*What is being asked*:
What should be copied is the stretch of entries below from the line with "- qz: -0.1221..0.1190" up to and including the line with "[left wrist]", exactly and without images.

*Working data*:

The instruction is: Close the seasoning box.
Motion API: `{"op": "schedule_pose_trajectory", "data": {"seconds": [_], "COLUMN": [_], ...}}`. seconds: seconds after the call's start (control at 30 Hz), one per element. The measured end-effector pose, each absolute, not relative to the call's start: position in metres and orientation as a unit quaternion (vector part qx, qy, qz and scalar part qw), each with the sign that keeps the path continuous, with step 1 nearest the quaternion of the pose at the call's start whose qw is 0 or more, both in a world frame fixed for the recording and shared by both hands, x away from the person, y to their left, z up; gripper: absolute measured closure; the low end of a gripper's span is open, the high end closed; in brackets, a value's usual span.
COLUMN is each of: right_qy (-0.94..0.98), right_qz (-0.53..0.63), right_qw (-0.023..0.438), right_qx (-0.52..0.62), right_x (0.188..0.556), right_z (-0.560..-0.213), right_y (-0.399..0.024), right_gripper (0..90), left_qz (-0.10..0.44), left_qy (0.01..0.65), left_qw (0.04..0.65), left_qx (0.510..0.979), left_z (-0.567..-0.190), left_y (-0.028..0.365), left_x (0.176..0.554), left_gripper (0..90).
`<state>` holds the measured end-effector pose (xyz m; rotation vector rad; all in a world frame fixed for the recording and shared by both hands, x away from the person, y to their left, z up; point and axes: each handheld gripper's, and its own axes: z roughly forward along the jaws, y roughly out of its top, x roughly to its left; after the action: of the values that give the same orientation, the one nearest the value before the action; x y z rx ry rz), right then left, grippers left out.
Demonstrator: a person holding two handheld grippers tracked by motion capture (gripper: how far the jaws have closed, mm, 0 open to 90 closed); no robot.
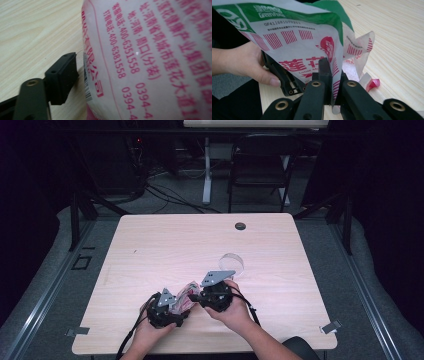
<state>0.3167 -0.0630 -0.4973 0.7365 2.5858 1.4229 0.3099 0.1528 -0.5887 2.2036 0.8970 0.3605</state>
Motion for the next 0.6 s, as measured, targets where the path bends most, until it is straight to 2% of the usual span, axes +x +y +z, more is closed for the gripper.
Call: {"op": "schedule_pose_trajectory", "data": {"seconds": [0.1,0.23,0.3,0.43,0.47,0.6], "right_qy": [0.849,0.849,0.848,0.848,0.848,0.848], "right_qz": [0.467,0.467,0.468,0.468,0.468,0.468], "right_qw": [0.049,0.050,0.050,0.052,0.052,0.052], "right_qx": [0.241,0.242,0.242,0.243,0.243,0.243], "right_x": [0.3168,0.3163,0.3162,0.3160,0.3162,0.3161], "right_z": [-0.4974,-0.4973,-0.4972,-0.4971,-0.4971,-0.4969], "right_y": [-0.0630,-0.0629,-0.0629,-0.0631,-0.0632,-0.0634], "right_gripper": [90.0,90.0,90.0,90.0,90.0,90.0], "left_qz": [0.137,0.138,0.137,0.136,0.136,0.136], "left_qy": [0.346,0.346,0.340,0.337,0.329,0.332], "left_qw": [0.359,0.359,0.365,0.367,0.373,0.375], "left_qx": [0.856,0.855,0.856,0.856,0.857,0.855], "left_z": [-0.5890,-0.5884,-0.5881,-0.5879,-0.5878,-0.5878], "left_y": [0.1523,0.1528,0.1531,0.1529,0.1522,0.1522], "left_x": [0.3099,0.3100,0.3096,0.3097,0.3088,0.3088], "left_gripper": [18.1,19.8,26.9,33.3,38.8,41.8]}}
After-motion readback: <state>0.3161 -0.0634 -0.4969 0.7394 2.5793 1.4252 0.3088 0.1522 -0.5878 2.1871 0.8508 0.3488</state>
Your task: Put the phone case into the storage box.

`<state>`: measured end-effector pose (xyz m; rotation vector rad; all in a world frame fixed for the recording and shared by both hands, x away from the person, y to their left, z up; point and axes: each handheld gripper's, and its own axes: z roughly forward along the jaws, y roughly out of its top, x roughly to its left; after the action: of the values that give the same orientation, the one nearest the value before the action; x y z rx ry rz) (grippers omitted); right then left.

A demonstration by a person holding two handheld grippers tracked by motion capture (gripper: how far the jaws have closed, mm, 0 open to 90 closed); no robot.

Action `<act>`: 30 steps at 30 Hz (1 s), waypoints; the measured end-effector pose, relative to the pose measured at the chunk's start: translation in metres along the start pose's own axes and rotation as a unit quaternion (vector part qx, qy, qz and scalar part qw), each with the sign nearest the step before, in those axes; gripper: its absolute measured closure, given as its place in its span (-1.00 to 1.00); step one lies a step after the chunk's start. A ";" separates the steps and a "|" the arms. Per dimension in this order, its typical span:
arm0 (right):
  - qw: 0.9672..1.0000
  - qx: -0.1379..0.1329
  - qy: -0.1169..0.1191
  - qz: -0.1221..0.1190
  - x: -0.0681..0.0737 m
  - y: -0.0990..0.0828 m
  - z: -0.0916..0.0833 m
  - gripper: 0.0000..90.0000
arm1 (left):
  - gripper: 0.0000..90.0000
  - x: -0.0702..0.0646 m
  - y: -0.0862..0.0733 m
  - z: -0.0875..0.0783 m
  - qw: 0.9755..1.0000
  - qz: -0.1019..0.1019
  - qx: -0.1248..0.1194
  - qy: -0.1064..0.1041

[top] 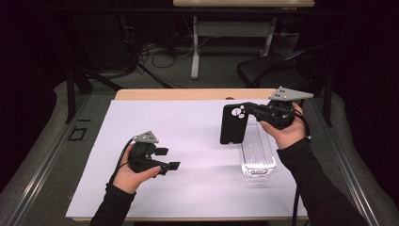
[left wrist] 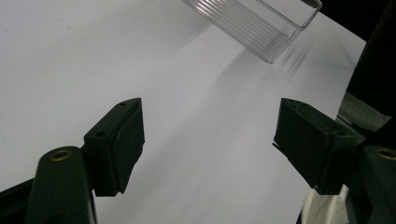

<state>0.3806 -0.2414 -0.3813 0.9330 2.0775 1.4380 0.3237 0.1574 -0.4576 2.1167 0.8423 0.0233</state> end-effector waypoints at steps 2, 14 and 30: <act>1.000 -0.002 -0.004 -0.003 -0.004 0.000 0.000 0.85 | -0.46 0.001 0.000 0.000 1.000 -0.002 0.001 0.003; 0.999 -0.013 -0.028 -0.016 -0.029 0.001 -0.004 0.85 | -0.51 0.003 -0.002 0.001 1.000 -0.008 -0.003 0.015; 0.998 -0.025 -0.055 -0.021 -0.060 -0.003 -0.005 0.85 | -0.58 0.005 -0.003 0.001 1.000 -0.010 -0.005 0.018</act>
<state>0.4166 -0.2892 -0.3834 0.9214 1.9607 1.3794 0.3265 0.1610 -0.4620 2.1030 0.8833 0.0561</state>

*Solution for this exercise*:
  - qz: -0.1221..0.1190
  - x: -0.0681..0.0737 m
  - y: -0.0990..0.0828 m
  - z: -0.0916..0.0833 m
  - gripper: 0.0000..90.0000
arm1 (left):
  - gripper: 0.0000..90.0000
  - x: -0.0702..0.0646 m
  - y: -0.0862..0.0733 m
  - z: -0.0875..0.0783 m
  - qw: 0.9755..1.0000
  - qz: -0.1019..0.1019
  - qx: -0.1248..0.1194
  - qy: -0.1064..0.1041

[top] 
[left wrist] 

Nothing else is needed, and the exercise is over.